• [Your assignment] How many lines in the material below contain the word "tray"? Write only the number.

⟨

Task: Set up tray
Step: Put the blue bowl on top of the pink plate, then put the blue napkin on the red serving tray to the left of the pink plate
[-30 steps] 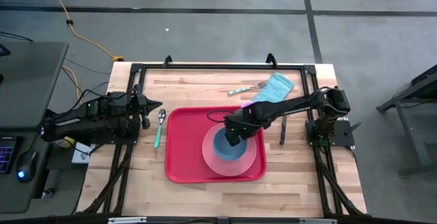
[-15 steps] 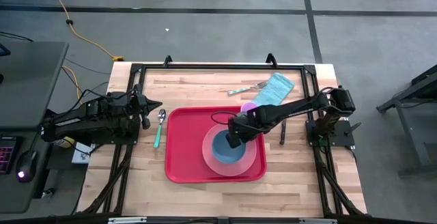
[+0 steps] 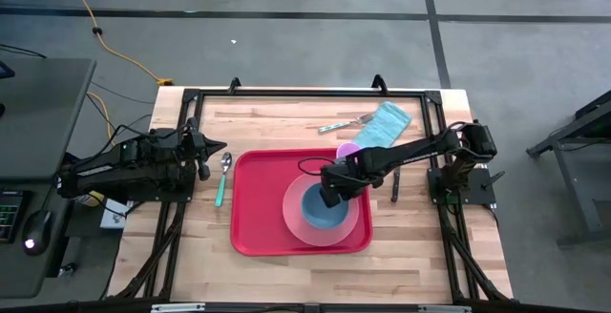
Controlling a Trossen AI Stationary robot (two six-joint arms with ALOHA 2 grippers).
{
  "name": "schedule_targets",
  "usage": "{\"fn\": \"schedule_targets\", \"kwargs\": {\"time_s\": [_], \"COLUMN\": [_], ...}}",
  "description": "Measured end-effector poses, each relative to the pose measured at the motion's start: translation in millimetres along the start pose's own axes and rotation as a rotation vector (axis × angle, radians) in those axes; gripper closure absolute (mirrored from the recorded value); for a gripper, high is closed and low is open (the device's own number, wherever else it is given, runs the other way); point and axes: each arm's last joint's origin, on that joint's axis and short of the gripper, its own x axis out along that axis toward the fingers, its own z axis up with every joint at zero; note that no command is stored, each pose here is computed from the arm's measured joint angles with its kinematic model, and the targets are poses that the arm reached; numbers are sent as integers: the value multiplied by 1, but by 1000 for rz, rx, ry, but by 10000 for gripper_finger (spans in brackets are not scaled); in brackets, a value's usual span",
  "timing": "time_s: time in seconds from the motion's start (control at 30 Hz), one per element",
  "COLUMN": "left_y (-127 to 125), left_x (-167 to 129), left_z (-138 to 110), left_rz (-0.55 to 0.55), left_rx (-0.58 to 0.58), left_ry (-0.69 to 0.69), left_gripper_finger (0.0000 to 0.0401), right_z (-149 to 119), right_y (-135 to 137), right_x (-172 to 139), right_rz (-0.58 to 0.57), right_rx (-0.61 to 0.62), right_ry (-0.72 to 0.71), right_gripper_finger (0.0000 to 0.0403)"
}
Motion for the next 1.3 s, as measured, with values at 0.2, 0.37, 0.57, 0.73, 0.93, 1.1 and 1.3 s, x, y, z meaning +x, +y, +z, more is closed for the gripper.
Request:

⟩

• [Finished exercise] 2